L’inflation, entre conjoncture et structure
La bosse actuelle d’inflation ne s’apparente pas à une vague avec plutôt une déformation des prix relatifs, de nature transitoire, alors que la tendance générale reste sous l’influence à long terme de forces désinflationnistes. Depuis le milieu des années 1990, les économies des pays industrialisés connaissent en effet une décélération tendancielle de l’inflation associée à un régime de croissance molle. Ces tendances de fond sont le résultat de plusieurs facteurs d’ordre structurel nés de la mondialisation et de la révolution technologique du numérique et du vieillissement démographique.

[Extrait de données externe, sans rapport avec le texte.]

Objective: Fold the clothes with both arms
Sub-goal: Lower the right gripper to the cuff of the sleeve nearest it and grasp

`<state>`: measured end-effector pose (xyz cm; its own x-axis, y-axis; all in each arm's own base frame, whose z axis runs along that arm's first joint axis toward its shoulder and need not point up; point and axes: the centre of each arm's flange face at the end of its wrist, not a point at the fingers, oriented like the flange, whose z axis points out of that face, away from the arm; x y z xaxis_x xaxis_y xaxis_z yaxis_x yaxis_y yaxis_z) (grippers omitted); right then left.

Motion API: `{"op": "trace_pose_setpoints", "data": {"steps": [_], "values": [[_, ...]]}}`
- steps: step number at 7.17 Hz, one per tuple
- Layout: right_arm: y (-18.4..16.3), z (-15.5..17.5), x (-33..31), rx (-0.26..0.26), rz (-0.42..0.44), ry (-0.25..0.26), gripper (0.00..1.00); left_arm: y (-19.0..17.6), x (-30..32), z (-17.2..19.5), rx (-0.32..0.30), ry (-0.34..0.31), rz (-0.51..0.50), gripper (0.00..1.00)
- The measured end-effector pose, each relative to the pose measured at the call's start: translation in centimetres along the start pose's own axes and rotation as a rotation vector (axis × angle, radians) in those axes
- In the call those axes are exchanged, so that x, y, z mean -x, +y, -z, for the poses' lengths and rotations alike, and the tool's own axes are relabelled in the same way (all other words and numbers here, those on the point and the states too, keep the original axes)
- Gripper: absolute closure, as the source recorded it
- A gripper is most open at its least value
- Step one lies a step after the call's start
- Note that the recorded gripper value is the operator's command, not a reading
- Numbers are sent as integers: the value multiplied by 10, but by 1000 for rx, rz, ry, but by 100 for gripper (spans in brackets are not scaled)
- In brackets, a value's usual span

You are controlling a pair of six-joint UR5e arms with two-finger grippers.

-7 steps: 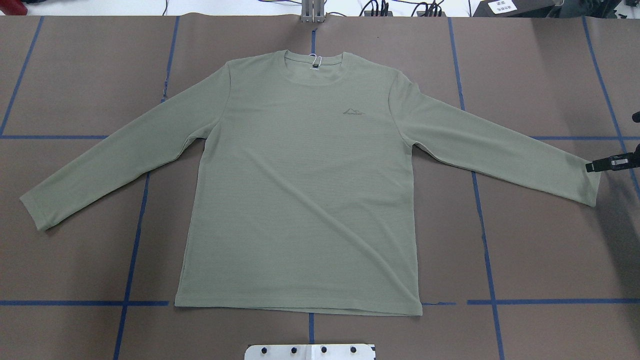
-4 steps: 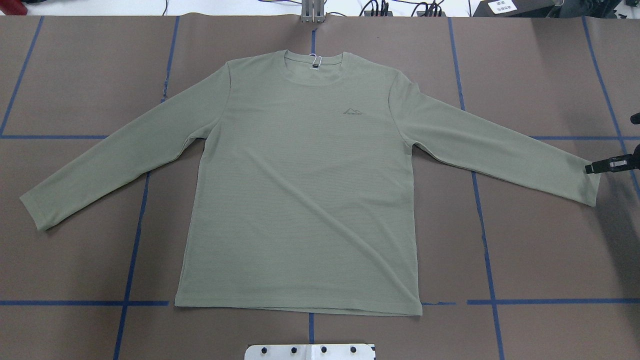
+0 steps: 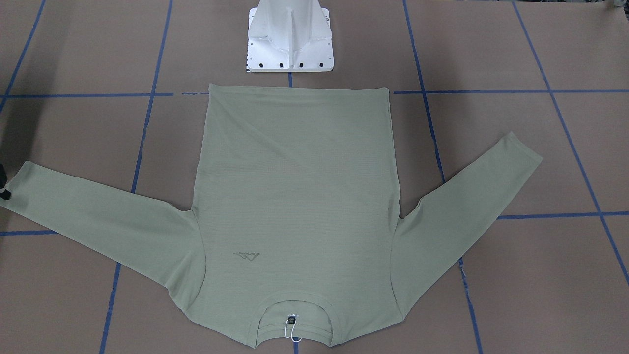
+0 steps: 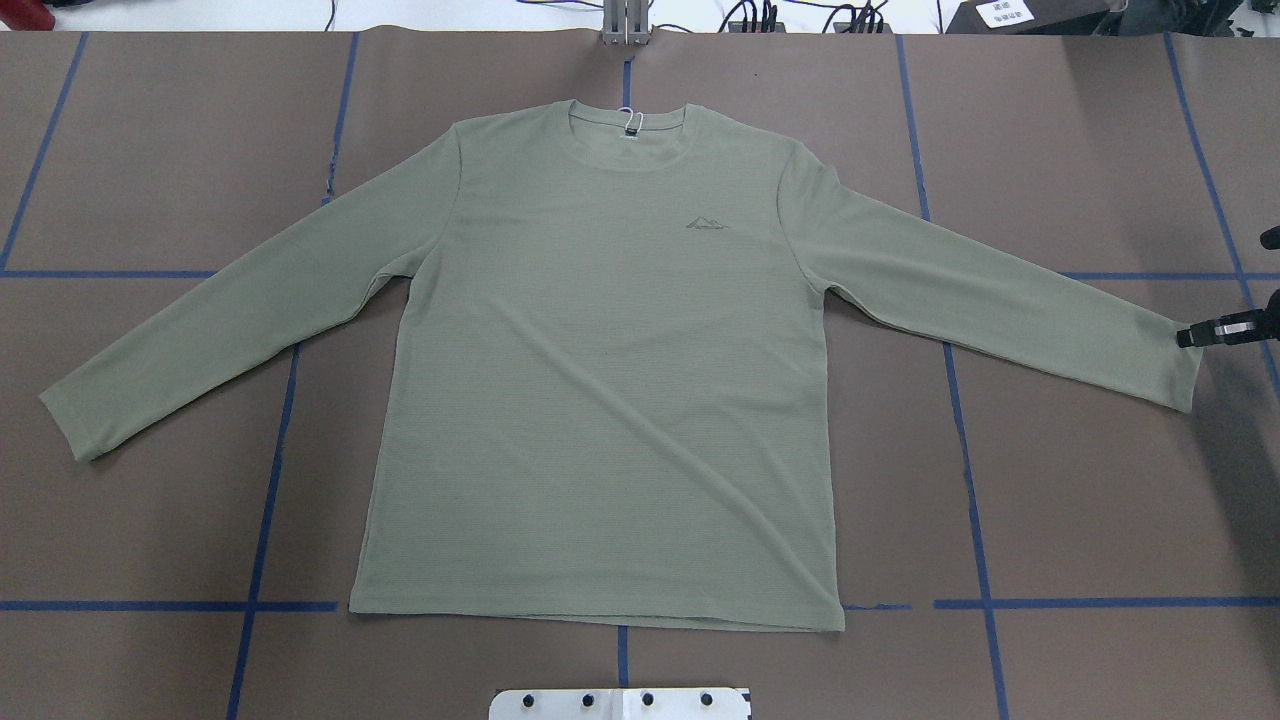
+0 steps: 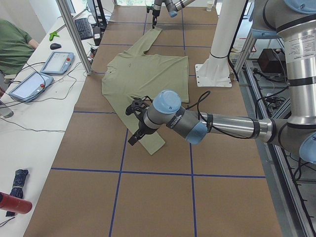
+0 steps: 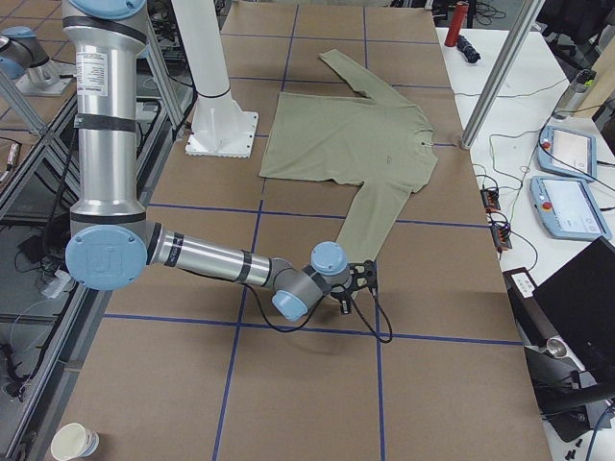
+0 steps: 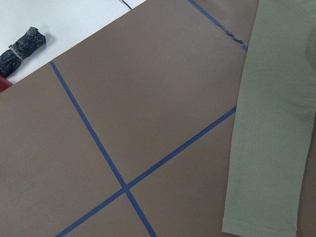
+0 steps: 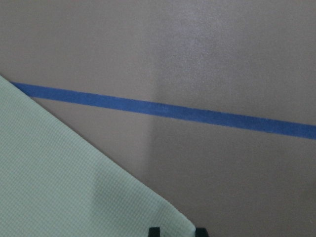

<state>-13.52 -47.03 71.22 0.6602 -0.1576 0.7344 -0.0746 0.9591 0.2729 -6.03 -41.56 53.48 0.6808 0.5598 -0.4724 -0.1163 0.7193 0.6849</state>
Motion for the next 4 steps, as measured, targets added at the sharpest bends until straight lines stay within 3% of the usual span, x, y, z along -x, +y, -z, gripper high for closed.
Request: {"op": "trace_pose_setpoints", "data": {"steps": [4], "values": [[-37, 22, 46, -28, 17, -42, 100, 1, 1, -1, 2, 0, 2, 0]]}}
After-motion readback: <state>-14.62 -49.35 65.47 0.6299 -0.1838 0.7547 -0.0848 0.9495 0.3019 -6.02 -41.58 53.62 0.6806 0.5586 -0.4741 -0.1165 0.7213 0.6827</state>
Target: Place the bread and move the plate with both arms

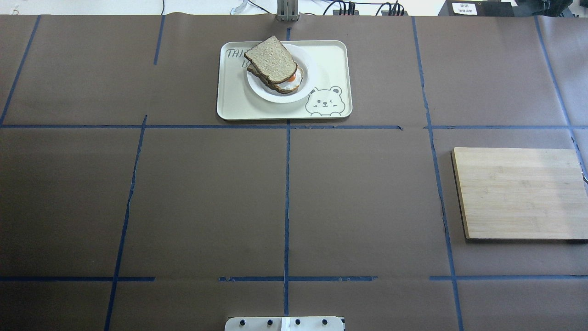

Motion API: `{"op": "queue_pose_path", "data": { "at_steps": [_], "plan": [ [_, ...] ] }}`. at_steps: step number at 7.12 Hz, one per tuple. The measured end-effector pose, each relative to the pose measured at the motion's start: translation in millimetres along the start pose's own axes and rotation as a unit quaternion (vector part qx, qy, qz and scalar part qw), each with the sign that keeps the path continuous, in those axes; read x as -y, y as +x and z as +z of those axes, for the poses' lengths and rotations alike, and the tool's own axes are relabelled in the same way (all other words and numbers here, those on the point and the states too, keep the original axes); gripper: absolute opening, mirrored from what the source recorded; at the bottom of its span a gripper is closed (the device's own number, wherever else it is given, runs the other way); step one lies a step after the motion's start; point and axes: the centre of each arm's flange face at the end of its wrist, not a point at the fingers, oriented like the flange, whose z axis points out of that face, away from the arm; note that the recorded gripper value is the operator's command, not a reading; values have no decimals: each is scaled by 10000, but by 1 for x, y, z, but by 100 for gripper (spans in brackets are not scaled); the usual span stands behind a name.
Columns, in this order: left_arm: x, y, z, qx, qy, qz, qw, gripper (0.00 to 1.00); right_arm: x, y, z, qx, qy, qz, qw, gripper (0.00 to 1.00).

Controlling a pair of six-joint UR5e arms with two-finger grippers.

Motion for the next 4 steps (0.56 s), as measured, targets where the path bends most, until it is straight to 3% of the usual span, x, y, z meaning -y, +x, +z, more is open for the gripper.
{"op": "queue_pose_path", "data": {
  "at_steps": [4],
  "plan": [
    [-1, 0, 1, -2, -12, -5, 10000, 100, -1, 3, -2, 4, 35, 38, 10000, 100]
  ]
}}
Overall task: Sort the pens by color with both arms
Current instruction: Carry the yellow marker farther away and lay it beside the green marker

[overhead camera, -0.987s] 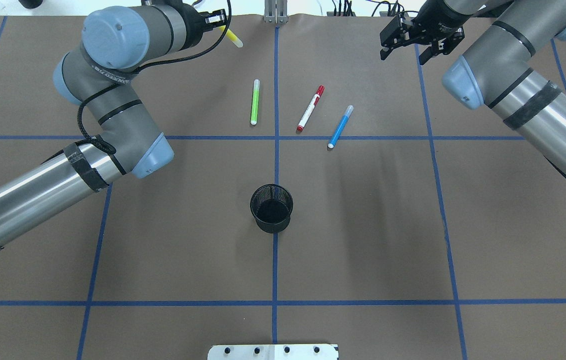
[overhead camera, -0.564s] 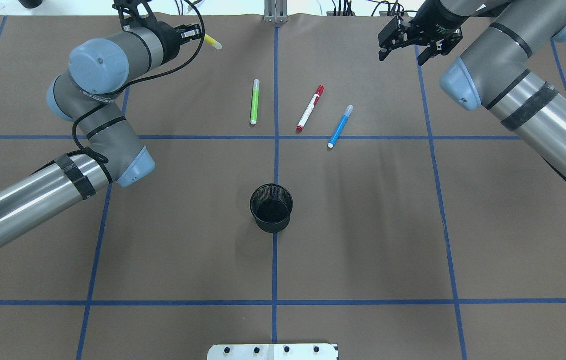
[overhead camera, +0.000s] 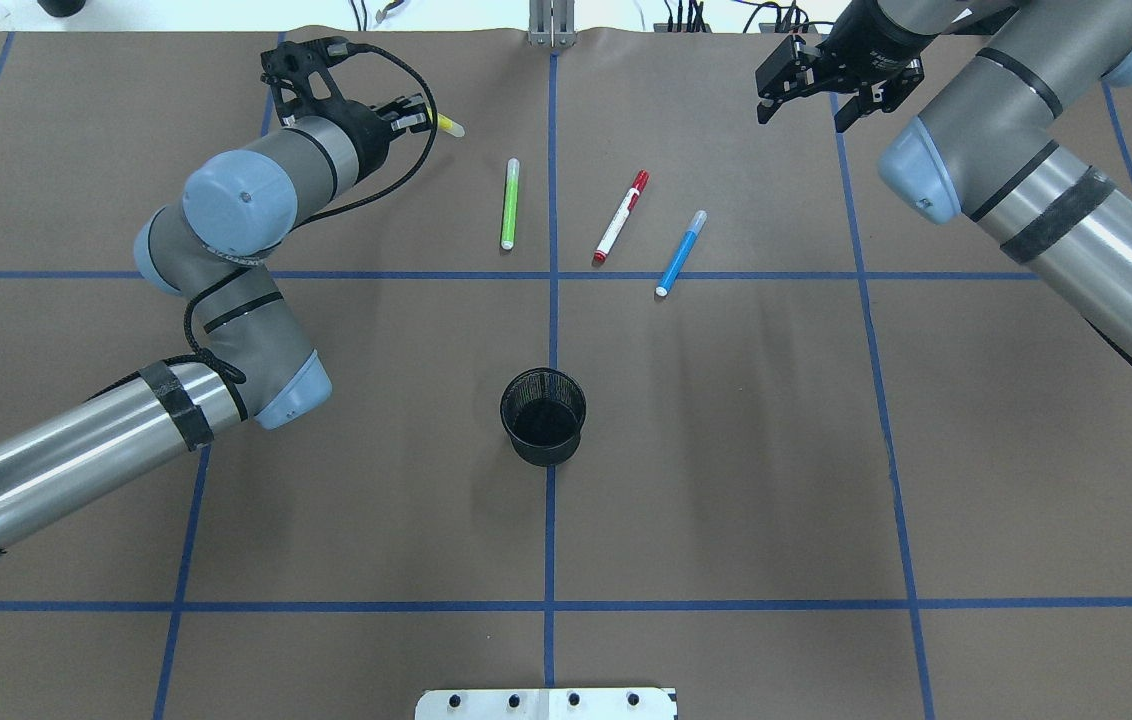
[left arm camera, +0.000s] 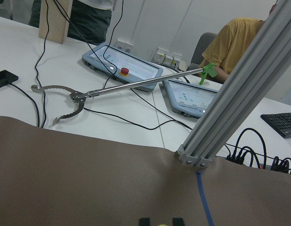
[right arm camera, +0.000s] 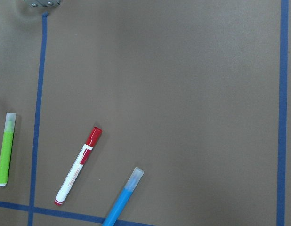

La mondialisation, avec l’internationalisation des chaînes de valeur et le développement dans les pays low cost de plateformes industrielles ultra-compétitives, a été un facteur puissant de désinflation en raison d’un écrasement des prix de production et des salaires. Avec l’adhésion à l’Organisation mondiale du commerce de la Chine, de l’Inde et d’autres pays émergents d’Asie et l’ouverture économique des anciens satellites de l’ex-URSS, c’est une armée de travailleurs à bas coût qui a déferlé sur le marché, provoquant un choc d’offre majeur et une mise en concurrence à l’échelle planétaire des salariés les moins qualifiés. Avec cette « mondialisation » des coûts de production, les prix des biens échangeables au niveau international ont subi des pressions baissières, et ce pour le plus grand bonheur des consommateurs occidentaux. Cette compétition mondiale a également eu des ramifications sur la formation des salaires dans les économies avancées avec une évolution des modes de régulation du marché du travail en faveur d’une plus grande flexibilité, si bien que les mécanismes d’indexation salariale ont progressivement disparu, et avec eux les effets de second tour lorsque prix et salaires évoluaient en parallèle.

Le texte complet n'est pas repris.